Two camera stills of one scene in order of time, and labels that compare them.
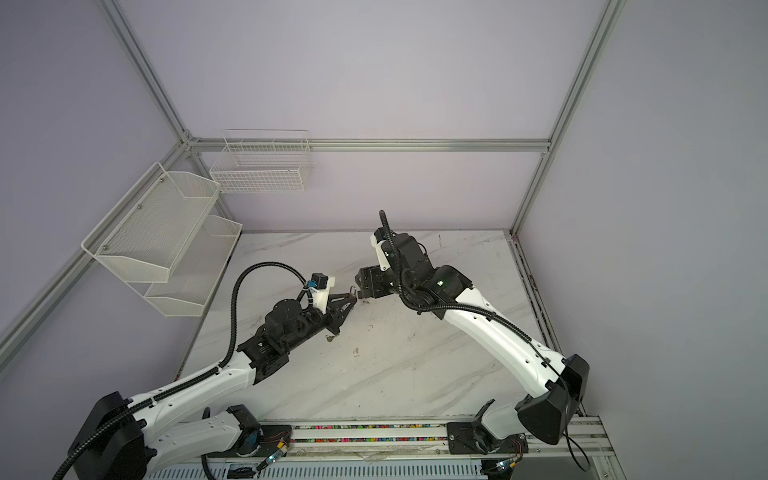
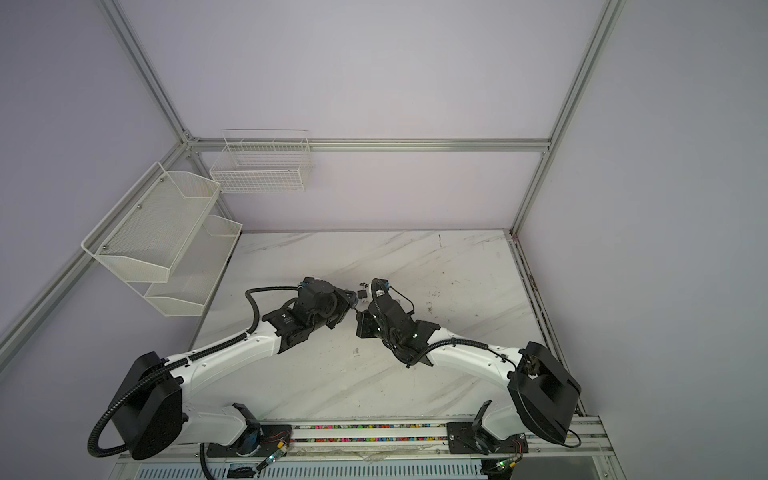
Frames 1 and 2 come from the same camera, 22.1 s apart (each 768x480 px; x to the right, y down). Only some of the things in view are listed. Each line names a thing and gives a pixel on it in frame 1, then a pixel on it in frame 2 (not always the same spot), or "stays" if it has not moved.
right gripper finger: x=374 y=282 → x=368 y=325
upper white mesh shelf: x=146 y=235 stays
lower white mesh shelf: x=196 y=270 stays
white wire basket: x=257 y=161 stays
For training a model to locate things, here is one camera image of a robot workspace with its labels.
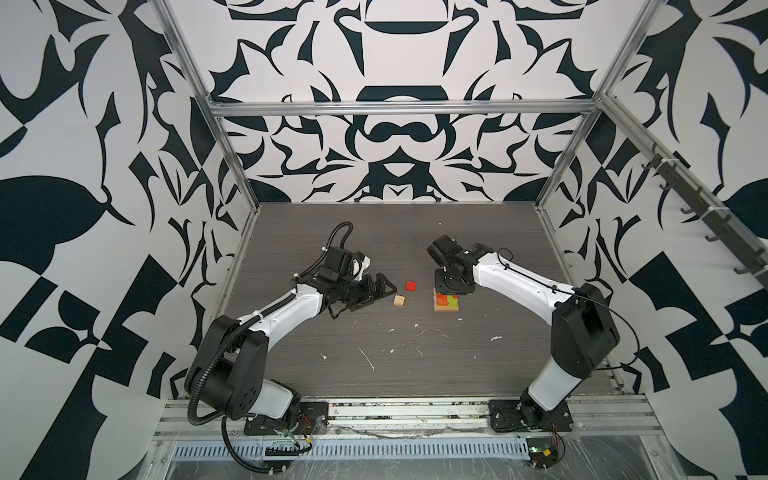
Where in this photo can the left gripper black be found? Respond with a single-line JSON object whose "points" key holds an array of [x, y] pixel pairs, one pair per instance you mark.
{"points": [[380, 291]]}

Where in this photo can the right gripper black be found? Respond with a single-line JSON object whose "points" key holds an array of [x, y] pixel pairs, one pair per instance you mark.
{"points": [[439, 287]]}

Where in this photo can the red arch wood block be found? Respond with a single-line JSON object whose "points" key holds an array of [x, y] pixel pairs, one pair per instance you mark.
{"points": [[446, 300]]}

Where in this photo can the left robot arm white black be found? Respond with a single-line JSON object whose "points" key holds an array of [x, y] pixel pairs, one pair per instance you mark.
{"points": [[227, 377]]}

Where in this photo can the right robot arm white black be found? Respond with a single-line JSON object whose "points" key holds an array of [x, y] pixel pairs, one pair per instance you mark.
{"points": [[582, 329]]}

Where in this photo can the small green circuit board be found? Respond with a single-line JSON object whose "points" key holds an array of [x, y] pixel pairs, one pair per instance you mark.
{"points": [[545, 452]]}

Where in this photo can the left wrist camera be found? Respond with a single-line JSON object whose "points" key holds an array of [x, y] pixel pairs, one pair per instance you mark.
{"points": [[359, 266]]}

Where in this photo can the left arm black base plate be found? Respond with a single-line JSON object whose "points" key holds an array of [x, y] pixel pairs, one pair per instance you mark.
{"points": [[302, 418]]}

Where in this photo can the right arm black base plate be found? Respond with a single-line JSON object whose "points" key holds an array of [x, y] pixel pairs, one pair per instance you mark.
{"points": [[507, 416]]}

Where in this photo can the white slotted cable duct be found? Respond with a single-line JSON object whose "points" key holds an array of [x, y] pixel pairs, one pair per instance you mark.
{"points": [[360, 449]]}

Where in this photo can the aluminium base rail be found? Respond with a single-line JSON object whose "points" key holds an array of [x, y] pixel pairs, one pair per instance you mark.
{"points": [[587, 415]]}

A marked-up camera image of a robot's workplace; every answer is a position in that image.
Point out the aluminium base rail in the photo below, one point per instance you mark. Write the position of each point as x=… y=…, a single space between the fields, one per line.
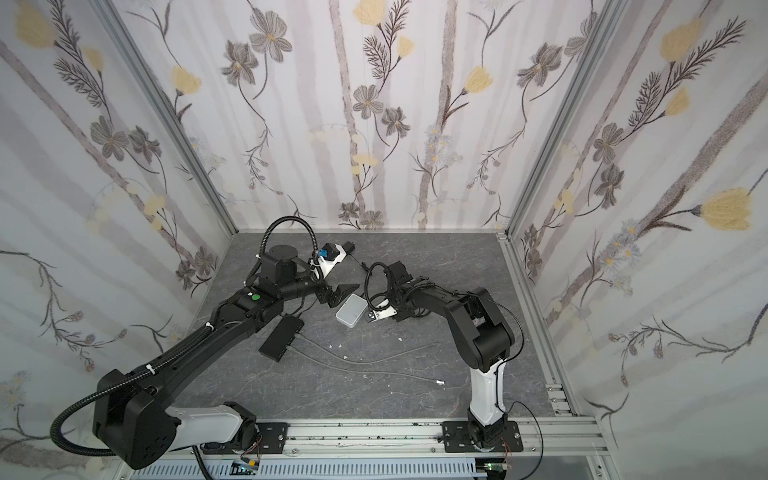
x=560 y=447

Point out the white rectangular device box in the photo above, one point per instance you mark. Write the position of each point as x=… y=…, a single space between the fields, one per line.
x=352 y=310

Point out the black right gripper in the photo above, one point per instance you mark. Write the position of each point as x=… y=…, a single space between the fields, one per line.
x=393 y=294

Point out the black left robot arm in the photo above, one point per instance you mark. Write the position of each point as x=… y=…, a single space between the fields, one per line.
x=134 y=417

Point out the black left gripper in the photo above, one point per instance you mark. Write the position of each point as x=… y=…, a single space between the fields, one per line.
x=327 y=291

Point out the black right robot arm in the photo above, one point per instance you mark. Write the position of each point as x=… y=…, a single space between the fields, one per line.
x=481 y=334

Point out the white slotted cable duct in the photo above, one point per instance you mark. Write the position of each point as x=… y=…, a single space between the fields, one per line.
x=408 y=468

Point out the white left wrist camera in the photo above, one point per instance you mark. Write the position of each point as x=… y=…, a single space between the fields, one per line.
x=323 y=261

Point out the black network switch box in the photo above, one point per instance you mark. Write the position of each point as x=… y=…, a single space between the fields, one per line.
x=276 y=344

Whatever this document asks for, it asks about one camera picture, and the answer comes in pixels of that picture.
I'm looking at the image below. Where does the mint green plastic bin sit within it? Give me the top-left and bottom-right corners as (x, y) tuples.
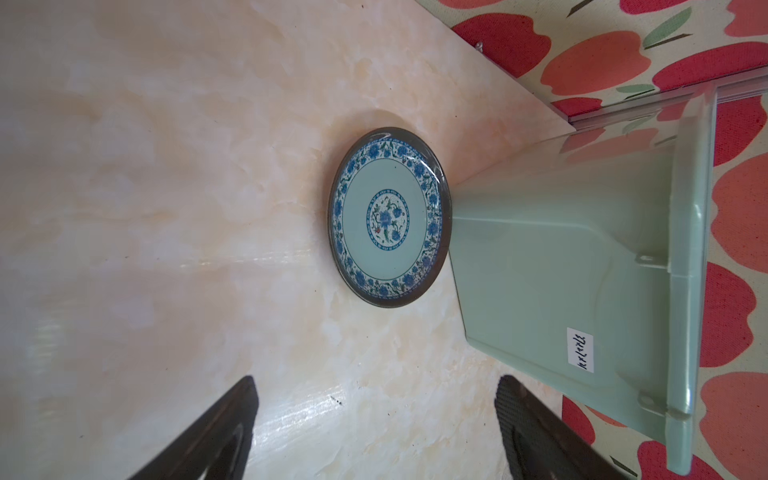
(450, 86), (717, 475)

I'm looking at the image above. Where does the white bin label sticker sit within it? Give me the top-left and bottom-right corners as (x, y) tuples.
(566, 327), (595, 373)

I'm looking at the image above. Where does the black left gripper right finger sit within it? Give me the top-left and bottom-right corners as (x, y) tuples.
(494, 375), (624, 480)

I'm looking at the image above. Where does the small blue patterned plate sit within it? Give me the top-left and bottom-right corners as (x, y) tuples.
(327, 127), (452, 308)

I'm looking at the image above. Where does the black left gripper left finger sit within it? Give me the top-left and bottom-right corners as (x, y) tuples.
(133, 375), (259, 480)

..............................

Your task — Pictures excluded, repeat exactly the lines from the top of the material through the line with "Frames 1 and", including both of those lines.

Worked solution —
Two camera stills of one scene in order of time, and labels that compare them.
Frames 1 and 2 come from the same camera, 22.1 s apart (each 768x480 px; x to the right, y down). Only some of the things in view are listed. Each line names a thing and gives a pixel on it in frame 1, then a pixel on it in frame 2 (not always the same spot), or "stays" if it has not moved.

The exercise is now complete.